* What you have to do:
Using the listing below, please gather every line containing the word "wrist".
Dataset excerpt Start Marker
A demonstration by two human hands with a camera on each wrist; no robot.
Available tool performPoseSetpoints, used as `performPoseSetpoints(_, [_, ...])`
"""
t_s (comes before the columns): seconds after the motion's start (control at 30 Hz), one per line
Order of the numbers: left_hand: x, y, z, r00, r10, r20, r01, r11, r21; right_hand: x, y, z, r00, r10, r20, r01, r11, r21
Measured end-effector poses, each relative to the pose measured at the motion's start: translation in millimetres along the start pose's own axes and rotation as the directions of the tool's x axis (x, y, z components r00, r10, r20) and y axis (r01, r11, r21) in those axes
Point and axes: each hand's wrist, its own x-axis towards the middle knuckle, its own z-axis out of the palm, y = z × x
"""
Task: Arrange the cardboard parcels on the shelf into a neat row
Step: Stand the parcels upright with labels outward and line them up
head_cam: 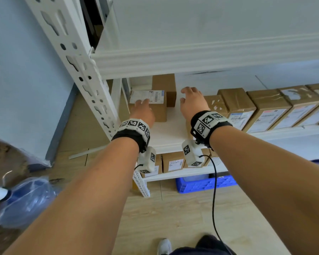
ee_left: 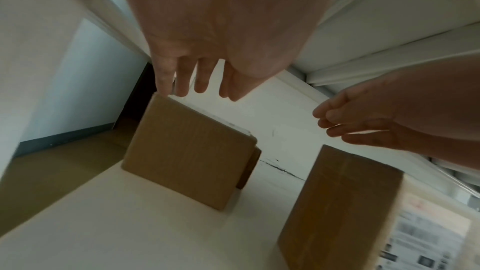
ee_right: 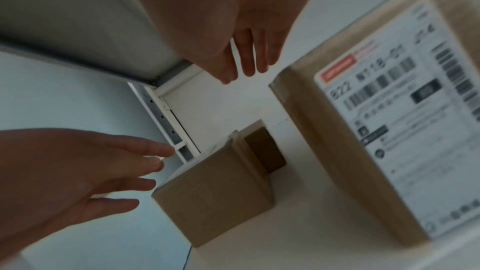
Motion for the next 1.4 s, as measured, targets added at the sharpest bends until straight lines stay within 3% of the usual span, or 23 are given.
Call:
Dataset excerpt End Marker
* Written response:
A demonstration by two human hands with a camera on each wrist; no robot.
Point and axes: each hand's wrist, its own x-axis towards the middle knuckle, its own z-axis out of the palm, y = z × x

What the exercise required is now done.